Extract

In Pan-Asian Sports and the Emergence of Modern Asia, 1913–1974, Stefan Huebner has written a solidly constructed, deeply informed history of three successive series of Asian sports events: the Far Eastern Championship Games (1913–1934), the Western Asiatic Games (1934), and the early Asian Games (1951–1974). Huebner uses these athletic competitions to show “transfers of norms, values, and images between Asia and the West and within Asia” (5). His actor-centered history focuses on the elites of West and East who actively organized and spread sports, and the concomitant rise of mass education, in this case physical training.

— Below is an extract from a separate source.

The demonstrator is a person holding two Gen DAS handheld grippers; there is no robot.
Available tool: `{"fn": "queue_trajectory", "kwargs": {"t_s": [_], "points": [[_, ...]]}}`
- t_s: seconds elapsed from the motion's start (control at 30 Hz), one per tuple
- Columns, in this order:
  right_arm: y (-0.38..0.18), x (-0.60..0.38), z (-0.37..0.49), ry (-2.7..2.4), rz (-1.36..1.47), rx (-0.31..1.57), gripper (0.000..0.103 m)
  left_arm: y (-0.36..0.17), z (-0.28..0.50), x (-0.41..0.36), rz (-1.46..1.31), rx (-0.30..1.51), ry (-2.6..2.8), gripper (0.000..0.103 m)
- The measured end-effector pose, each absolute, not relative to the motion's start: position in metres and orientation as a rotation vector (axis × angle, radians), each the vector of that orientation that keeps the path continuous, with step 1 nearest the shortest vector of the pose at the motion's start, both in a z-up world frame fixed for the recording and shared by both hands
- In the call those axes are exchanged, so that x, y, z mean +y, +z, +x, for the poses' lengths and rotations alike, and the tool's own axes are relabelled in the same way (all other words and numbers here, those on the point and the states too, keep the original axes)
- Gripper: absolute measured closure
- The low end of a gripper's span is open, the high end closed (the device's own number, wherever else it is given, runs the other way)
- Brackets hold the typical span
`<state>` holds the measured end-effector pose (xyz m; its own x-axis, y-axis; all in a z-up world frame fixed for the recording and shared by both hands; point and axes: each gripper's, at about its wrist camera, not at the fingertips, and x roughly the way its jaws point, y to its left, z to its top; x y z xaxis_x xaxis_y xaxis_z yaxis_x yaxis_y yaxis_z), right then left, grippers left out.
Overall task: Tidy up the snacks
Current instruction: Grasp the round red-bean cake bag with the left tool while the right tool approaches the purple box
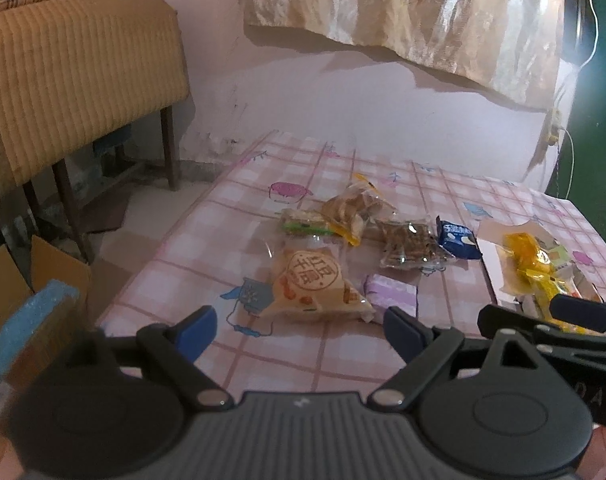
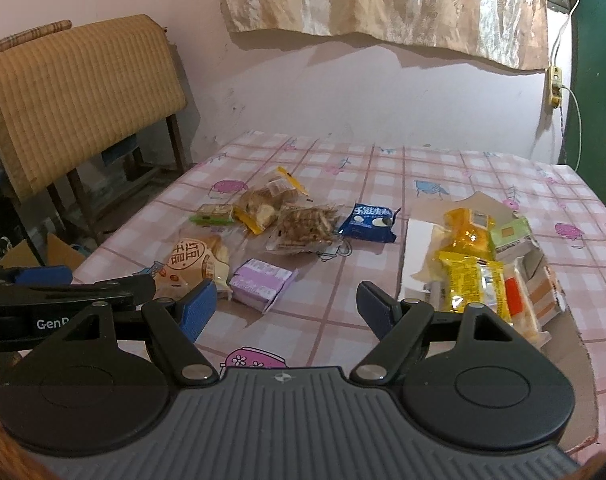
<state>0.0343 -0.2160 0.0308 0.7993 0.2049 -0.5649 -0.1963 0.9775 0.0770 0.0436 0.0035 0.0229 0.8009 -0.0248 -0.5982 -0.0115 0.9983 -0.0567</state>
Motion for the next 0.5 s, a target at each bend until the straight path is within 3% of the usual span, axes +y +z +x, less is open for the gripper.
{"fn": "queue_trajectory", "kwargs": {"t_s": [0.2, 0.5], "points": [[0.024, -0.213, 0.043, 0.217, 0.011, 0.619, 0.003, 0.015, 0.058, 0.007, -0.075, 0.653, 0.007, 0.005], [0.011, -0.215, 0.053, 0.202, 0.015, 0.657, 0.003, -0.001, 0.113, -0.002, -0.080, 0.704, 0.038, 0.004]]}}
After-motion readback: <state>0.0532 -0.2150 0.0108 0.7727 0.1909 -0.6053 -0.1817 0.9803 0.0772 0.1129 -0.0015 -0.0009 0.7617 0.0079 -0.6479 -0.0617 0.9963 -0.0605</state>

By focusing on the elite, Huebner acknowledges that individual athletic experiences are less important to his analysis than is “Orientalist” discourse. By emphasizing the attitudes and actions of the elite, which means missionaries, sports officials, and civil and major political leaders, Huebner allies himself to the approach employed by Xu Guoqui in his book Olympic Dreams: China and Sports, 1895–2008 (2008), to show sports as political nationalism. A second close relative is the recent global survey of sport and diplomacy found in the essays in Heather L. Dichter’s and Andrew L. Johns’s edited volume Diplomatic Games: Sport, Statecraft, and International Relations since 1945 (2014).